La idea de permitir que todas las acciones relacionadas con la obtención y el trasplante de órganos y tejidos se lleven a cabo con las reglas del mercado fue planteada por el diputado nacional de La Libertad Avanza, Javier Milei. Según el legislador, para la sociedad en su conjunto sería mejor que cualquier persona, si lo desea, pueda vender un órgano humano como si fuera un producto más en el juego de la oferta y la demanda, es decir, como si se tratara de un par de zapatos, una cartera o un kilo de papas. No es la primera vez que lanza propuestas insólitas. Ya probó llamar la atención -y lo logró- al insistir con su iniciativa para "dinamitar" el Banco Central (pese a que el Centro de Estudios de la Nueva Economía de la Universidad de Belgrano recordó que el modelo tipo Banca Simons que propone el legislador ya fue descartado por "equivocado"), o cuando se mostró a favor de la libre portación de armas, incluso después de la conmoción que generó la masacre de niños en una escuela de Texas.

Lo que ocurre con Milei y sus polémicos enunciados se explica en la frase del dramaturgo inglés, John Galsworthy: "El idealismo se incrementa en proporción directa a la distancia de uno del problema". O, mejor aún, con el llamado "Teorema de Baglini", que fue planteado en los primeros años del regreso de la democracia en la Argentina por el entonces diputado de la Unión Cívica Radical. Decía el legislador radical en 1986: "Cuanto más lejos se está del poder, más irresponsables son los enunciados políticos; cuanto más cerca, más sensatos y razonables se vuelven". Dicho de otro modo, el hombre de La Libertad Avanza todavía tiene margen para decir tonterías. En ese sentido, no es muy original. Otros políticos en campaña prometieron salarios extraordinarios y aseguraron que derrotar la inflación era algo así como un juego de niños.

La idea de equiparar un órgano humano a un producto de supermercado se enmarca en esa estrategia de llamar la atención y estar en boca de todos. Como bien recuerda el IncucaiI, en la Argentina la ley solo permite la donación de órganos en vida para los mayores de 18 años en caso de parientes consanguíneos o por adopción hasta el cuarto grado, cónyuges, o personas que mantengan una unión convivencial. De esta forma, se garantiza que no exista comercio ni ningún tipo de contraprestación por la donación de órganos.
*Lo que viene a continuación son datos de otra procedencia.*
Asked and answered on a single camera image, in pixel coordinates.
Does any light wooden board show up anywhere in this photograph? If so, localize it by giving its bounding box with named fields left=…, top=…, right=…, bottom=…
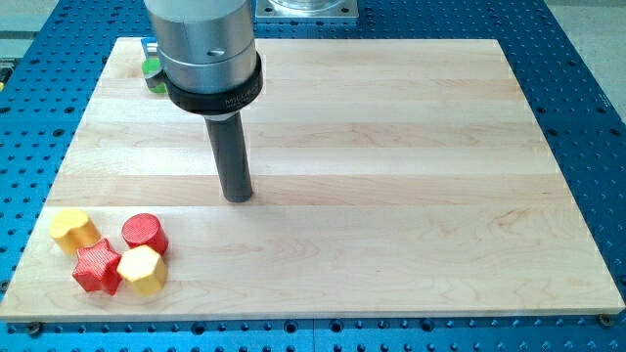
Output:
left=1, top=38, right=624, bottom=323

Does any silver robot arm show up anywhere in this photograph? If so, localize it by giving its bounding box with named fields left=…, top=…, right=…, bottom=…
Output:
left=145, top=0, right=263, bottom=119

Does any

"La legislación argentina, como en todos los países del mundo en que se desarrollan trasplantes, regula minuciosamente toda la actividad de donación y trasplante, de tal manera de ofrecer una garantía de transparencia y trazabilidad de todos los procesos, generando la confianza de la sociedad", agrega el comunicado que difundió el organismo que coordina y fiscaliza las actividades de donación y trasplante de órganos, tejidos y células en nuestro país.
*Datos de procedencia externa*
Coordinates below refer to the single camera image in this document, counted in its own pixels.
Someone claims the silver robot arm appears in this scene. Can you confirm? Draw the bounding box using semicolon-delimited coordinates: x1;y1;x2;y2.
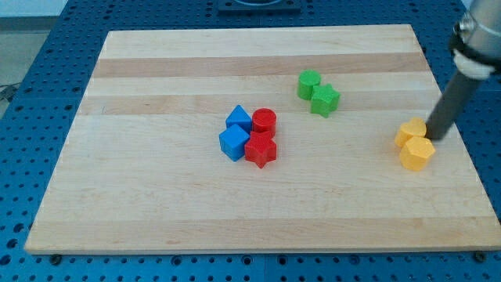
426;0;500;140

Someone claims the yellow hexagon block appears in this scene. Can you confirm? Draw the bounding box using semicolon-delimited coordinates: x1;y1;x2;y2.
399;136;435;172

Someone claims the wooden board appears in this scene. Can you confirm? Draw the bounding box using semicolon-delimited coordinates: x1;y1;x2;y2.
25;24;500;255

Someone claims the green star block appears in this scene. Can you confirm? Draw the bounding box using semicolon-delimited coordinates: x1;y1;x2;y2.
310;84;341;118

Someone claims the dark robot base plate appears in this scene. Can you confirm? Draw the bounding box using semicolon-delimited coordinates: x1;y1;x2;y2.
216;0;301;14

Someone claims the red cylinder block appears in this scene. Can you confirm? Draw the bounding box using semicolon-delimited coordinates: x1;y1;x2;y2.
252;108;277;137

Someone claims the blue cube block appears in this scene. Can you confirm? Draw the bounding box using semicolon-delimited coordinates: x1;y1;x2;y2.
218;125;250;161

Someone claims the blue triangle block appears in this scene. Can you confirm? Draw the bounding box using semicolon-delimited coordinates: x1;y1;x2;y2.
225;105;252;133

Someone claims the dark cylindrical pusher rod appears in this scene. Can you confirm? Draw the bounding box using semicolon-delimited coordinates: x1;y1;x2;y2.
425;70;481;140

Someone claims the red star block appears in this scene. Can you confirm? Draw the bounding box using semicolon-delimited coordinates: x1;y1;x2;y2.
244;131;277;168

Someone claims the green cylinder block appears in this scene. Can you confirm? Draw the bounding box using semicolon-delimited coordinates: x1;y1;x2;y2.
297;69;321;100

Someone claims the yellow heart block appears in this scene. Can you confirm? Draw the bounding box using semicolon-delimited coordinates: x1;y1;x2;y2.
394;117;427;147
Cada año los trasplantes de tejidos y órganos permiten salvar y mejorar la vida de muchos argentinos. Actualmente existen medicamentos que evitan que el sistema inmune dañe el órgano o tejido trasplantado. Esa posibilidad junto a los avances en las técnicas de ablación, conservación y trasplante han hecho posible lo que en otros tiempos parecía un milagro: prolongar la vida de una persona que necesitaba un trasplante.
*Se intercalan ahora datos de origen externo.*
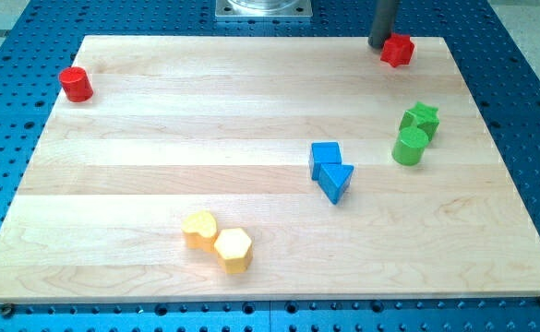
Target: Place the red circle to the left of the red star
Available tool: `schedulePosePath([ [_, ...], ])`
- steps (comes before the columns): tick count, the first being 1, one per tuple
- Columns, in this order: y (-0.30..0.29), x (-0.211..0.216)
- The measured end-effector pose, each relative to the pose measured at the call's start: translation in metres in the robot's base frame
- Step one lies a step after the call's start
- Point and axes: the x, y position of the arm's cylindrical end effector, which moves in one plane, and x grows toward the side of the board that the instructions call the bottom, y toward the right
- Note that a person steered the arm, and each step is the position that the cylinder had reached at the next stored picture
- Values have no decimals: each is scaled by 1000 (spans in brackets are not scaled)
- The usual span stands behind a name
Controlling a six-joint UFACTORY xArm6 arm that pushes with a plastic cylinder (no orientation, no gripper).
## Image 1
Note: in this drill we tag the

No fue hasta mediados del siglo XX que la medicina logró los primeros trasplantes exitosos entre humanos y eso abrió las puertas a una serie de dilemas éticos que la sociedad tuvo que afrontar y responder, para llegar a un sistema que garantizara que asignación de los órganos para trasplante sea transparente y equitativa. Si se analiza la historia de los trasplantes se puede observar que fueron necesarias varias décadas de investigación y mucho debate para aprobar los principios rectores del trasplante que hoy están vigentes y que garantizan la confianza en los sistemas de donación y trasplante. En ese sentido, hay que decir que la propuesta del legislador libertario no solo atrasa, sino que además atenta contra el espíritu solidario que debe mantener cualquier sociedad que aspire a ser más justa, armónica y equilibrada.